Activity:
Your job is to copy the lines from the material that include "teal".
================
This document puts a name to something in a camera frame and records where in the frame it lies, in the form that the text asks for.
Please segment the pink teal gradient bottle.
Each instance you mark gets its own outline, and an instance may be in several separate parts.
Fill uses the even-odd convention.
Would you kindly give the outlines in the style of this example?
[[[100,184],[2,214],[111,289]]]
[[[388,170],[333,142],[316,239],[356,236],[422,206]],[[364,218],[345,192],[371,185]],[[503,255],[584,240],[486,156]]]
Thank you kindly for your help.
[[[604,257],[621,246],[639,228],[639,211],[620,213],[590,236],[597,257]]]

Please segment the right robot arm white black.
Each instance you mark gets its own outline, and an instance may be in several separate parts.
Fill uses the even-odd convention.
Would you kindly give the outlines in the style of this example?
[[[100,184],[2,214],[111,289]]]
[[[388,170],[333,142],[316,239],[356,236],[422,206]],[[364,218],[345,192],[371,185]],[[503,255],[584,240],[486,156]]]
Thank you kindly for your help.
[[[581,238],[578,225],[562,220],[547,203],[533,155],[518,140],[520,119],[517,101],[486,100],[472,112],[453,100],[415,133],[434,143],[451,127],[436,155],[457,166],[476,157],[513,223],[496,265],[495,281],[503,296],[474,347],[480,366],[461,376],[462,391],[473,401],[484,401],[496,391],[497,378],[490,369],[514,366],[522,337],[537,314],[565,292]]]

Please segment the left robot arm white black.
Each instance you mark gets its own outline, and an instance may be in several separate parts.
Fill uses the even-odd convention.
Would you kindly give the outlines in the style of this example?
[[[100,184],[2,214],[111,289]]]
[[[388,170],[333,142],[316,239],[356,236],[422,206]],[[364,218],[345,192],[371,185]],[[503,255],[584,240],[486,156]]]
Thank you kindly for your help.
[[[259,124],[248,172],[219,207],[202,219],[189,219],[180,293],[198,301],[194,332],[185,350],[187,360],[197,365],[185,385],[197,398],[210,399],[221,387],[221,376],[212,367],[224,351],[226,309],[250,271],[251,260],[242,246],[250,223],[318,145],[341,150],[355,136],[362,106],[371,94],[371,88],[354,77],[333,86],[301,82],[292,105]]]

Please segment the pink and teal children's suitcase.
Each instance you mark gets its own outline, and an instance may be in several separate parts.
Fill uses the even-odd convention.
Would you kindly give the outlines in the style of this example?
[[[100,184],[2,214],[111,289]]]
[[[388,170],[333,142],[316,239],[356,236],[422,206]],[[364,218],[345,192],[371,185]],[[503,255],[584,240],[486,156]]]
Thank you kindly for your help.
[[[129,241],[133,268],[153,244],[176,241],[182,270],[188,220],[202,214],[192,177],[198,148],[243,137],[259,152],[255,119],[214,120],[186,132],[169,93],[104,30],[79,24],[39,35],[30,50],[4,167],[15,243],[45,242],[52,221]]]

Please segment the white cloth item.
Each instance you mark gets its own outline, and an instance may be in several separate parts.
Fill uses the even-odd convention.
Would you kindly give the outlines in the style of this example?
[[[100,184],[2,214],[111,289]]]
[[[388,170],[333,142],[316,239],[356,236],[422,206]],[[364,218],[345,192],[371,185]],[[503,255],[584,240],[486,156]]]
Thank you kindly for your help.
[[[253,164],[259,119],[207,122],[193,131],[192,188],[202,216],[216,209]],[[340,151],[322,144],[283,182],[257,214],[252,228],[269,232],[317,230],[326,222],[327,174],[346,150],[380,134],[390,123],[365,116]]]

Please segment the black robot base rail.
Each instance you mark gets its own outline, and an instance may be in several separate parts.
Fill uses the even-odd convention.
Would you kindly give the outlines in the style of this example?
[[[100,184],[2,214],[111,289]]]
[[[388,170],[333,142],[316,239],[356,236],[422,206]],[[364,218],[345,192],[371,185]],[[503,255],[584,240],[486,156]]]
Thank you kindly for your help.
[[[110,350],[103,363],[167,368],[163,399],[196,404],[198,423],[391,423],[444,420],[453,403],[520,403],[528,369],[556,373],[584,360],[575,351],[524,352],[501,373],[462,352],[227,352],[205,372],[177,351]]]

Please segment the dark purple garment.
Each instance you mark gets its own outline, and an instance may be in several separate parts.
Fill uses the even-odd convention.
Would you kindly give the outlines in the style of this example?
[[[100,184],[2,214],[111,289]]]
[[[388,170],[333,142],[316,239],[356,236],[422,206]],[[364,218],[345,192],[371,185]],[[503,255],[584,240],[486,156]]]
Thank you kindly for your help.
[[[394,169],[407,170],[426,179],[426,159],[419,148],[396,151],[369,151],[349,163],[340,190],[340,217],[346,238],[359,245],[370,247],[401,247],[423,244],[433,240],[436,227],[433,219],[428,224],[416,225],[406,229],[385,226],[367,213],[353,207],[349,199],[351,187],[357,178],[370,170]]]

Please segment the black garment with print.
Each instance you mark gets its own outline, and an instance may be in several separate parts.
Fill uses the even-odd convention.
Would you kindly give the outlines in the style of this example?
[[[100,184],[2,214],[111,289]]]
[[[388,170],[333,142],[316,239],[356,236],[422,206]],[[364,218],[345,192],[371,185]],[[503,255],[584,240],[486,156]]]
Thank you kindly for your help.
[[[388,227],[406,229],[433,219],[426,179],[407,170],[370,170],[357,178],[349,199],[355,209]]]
================
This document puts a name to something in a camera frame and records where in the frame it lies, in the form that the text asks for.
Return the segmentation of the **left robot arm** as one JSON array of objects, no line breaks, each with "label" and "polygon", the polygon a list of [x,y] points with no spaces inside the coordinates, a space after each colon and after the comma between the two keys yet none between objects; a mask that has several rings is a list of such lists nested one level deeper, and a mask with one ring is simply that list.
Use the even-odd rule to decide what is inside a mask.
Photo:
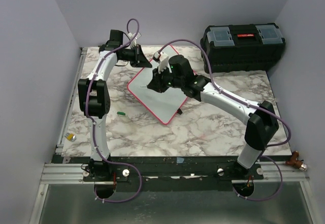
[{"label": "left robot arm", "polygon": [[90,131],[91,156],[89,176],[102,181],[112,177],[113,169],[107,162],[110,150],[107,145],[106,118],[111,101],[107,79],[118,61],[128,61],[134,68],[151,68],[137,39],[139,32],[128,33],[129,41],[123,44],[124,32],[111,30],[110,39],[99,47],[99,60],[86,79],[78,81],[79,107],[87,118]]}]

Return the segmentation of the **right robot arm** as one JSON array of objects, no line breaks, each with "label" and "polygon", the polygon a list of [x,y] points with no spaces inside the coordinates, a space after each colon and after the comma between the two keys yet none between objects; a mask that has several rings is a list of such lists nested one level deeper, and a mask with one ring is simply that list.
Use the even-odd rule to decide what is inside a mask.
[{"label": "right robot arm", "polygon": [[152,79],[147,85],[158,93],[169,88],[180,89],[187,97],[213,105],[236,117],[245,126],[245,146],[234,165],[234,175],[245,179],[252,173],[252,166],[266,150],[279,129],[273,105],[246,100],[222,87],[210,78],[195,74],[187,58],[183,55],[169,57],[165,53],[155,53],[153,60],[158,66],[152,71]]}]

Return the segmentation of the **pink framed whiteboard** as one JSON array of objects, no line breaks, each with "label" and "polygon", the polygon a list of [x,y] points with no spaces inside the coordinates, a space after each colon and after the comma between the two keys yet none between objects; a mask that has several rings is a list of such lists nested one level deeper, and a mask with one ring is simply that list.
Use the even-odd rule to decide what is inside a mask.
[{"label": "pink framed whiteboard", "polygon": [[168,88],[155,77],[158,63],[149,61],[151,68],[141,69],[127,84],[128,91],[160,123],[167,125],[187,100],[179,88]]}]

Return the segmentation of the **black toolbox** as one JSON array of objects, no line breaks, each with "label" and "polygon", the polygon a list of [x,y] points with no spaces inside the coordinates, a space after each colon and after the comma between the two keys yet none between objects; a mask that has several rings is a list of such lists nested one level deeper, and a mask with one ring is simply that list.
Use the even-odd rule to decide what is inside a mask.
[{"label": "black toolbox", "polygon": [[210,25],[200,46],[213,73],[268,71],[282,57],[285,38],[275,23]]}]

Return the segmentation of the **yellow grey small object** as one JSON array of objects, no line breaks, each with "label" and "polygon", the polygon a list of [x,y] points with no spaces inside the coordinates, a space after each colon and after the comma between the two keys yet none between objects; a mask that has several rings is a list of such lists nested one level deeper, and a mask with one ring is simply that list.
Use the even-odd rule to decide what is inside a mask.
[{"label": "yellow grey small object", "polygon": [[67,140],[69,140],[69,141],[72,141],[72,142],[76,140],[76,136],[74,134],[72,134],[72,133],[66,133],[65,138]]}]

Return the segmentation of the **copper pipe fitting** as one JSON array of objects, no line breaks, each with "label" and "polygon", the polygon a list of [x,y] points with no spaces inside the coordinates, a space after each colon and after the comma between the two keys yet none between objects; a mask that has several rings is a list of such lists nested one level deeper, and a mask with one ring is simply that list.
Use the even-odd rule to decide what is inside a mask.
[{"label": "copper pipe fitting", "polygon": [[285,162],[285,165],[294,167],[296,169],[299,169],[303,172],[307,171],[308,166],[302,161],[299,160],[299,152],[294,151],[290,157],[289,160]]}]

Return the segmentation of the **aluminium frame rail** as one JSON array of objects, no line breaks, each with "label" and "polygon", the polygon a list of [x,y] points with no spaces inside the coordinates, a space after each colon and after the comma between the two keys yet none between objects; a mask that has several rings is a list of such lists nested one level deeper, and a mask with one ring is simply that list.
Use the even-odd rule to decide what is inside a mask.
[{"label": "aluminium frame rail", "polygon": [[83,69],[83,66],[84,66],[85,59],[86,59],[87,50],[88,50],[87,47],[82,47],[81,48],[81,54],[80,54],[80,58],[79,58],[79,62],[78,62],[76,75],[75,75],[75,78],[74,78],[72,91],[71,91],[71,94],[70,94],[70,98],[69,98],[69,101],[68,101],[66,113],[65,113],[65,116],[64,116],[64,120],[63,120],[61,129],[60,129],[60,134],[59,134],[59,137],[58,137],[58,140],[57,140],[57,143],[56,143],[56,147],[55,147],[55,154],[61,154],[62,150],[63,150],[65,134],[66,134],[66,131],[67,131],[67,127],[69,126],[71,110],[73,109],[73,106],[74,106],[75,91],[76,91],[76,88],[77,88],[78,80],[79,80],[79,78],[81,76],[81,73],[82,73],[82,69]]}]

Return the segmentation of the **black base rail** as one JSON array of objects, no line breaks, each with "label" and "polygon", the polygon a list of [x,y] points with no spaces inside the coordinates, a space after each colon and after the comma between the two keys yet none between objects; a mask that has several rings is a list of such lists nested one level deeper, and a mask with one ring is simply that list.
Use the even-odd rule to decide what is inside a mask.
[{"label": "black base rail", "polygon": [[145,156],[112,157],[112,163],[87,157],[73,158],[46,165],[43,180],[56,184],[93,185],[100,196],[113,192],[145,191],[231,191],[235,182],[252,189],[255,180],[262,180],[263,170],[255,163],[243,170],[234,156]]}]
================
Answer space:
Please segment the pink teal gradient bottle.
Please segment the pink and teal children's suitcase.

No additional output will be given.